Nothing but the lines from the one with "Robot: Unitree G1" down to the one with "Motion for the" should be returned, exactly and with both ends included, from the material below.

----------------

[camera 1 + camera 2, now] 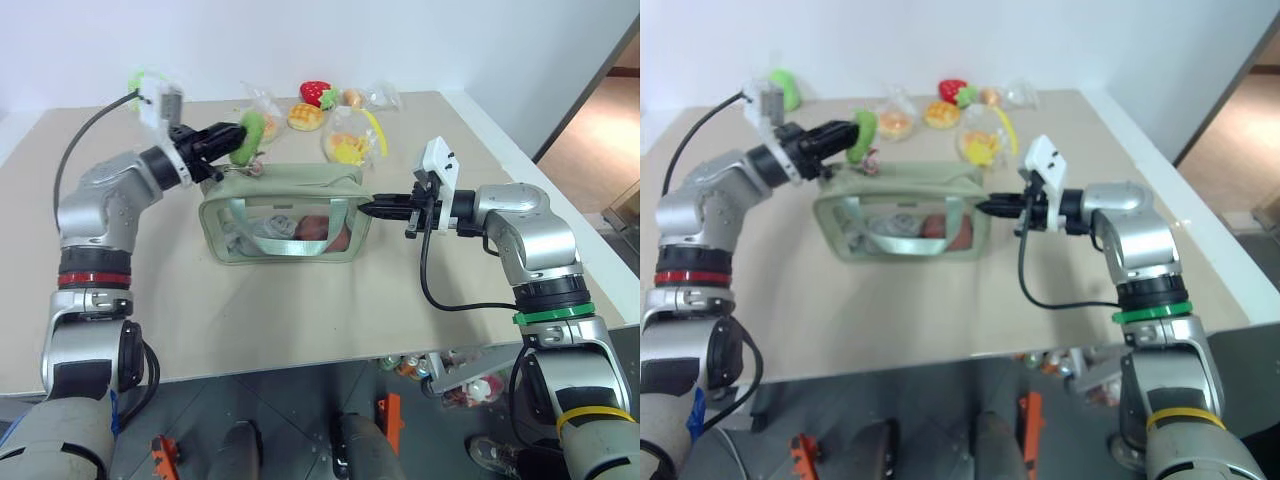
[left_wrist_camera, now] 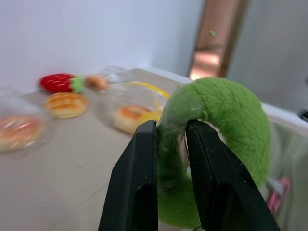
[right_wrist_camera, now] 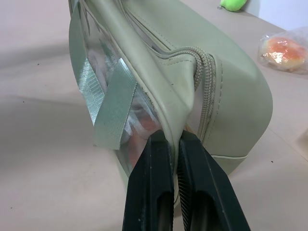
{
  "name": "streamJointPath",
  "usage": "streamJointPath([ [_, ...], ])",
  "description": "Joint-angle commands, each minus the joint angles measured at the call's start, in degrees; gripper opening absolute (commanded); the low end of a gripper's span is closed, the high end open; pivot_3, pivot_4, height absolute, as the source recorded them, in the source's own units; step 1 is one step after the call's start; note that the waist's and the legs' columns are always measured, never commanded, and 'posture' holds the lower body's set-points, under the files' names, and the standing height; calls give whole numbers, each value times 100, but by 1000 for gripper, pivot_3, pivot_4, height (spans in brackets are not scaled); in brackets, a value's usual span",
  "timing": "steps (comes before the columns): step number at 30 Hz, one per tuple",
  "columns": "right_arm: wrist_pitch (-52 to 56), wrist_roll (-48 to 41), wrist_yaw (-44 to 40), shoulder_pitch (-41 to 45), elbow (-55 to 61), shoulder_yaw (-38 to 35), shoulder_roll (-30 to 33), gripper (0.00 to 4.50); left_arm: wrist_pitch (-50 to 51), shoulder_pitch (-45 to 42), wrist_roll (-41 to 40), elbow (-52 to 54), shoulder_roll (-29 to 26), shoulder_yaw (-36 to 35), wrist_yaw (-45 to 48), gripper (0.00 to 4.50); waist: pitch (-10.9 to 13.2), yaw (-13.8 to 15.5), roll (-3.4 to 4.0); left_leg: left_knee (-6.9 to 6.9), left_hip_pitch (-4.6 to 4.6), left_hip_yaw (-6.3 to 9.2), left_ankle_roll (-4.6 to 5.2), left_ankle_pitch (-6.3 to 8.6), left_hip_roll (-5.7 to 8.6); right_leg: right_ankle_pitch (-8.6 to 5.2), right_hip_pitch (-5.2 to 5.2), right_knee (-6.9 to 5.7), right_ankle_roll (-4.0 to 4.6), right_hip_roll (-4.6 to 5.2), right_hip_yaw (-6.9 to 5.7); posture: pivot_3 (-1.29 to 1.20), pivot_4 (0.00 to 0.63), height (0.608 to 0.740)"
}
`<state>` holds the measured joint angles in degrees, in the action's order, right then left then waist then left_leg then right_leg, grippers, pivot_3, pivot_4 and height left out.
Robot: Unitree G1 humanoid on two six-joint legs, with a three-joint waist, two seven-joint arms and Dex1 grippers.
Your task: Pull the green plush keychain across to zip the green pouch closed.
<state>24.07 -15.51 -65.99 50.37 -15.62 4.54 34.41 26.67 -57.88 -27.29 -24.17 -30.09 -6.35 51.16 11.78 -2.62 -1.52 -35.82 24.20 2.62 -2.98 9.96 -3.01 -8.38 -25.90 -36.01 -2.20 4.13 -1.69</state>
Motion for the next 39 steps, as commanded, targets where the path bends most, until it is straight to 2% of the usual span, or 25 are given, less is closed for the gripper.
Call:
streamJointPath([
  [1,28,-76,57,7,272,-146,87,0,-65,-261,-40,780,-43,236,482,965,0,4,0,1,0,0,0,0,0,-1,0,0,0,0,0,0,150,740],
  [6,72,-81,105,-52,342,-178,127,0,342,-262,-248,1281,-268,324,982,965,0,0,0,0,-1,-1,0,0,0,-2,0,0,0,0,4,0,150,740],
  [11,71,-90,135,-64,347,-173,138,0,162,-269,39,951,-524,285,987,965,0,3,0,0,-2,0,4,-2,0,-3,1,-1,3,-2,5,0,150,740],
  [15,55,-76,141,-41,303,-154,125,0,285,-212,-161,916,-694,40,1093,2144,0,2,-1,-3,1,0,5,-3,4,-3,2,0,1,-2,14,0,150,740],
  [18,18,-57,127,6,248,-119,91,0,101,-220,155,793,-785,77,822,3158,0,3,-1,-2,2,0,5,-3,4,-3,1,0,0,-2,14,0,150,740],
  [22,-32,-27,110,126,122,-74,31,0,5,-13,400,920,-1098,206,996,4466,0,-7,0,0,0,0,6,-3,3,-3,0,0,1,-5,16,0,150,740],
  [28,-77,-20,78,147,65,-50,-17,0,519,185,-248,1297,-1553,-447,1269,4466,2,-9,-3,-1,3,0,5,-3,3,-5,-1,1,3,-6,17,0,150,740],
  [34,-97,-9,61,141,27,-42,-28,0,1253,1190,-1018,1799,-2025,-1124,1535,4466,1,-14,-2,16,-8,-1,6,-3,-1,-8,-4,-2,7,-10,20,0,150,740],
  [39,-92,-6,47,171,3,-17,-51,0,1123,2149,-673,1967,-2221,-914,1487,4466,2,-10,-3,10,-6,0,9,-5,-1,-21,-2,-3,30,-12,22,0,150,740],
])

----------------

» **Answer to this task**:
Robot: Unitree G1 humanoid on two six-joint legs, with a three-joint waist, two seven-joint arms and Dex1 grippers.
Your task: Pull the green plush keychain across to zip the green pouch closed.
<state>24.07 -15.51 -65.99 50.37 -15.62 4.54 34.41 26.67 -57.88 -27.29 -24.17 -30.09 -6.35 51.16 11.78 -2.62 -1.52 -35.82 24.20 2.62 -2.98 9.96 -3.01 -8.38 -25.90 -36.01 -2.20 4.13 -1.69</state>
Motion for the next 39 steps, as commanded, targets where the path bends most, until it is straight to 2% of the usual span, or 25 are given, less is closed for the gripper.

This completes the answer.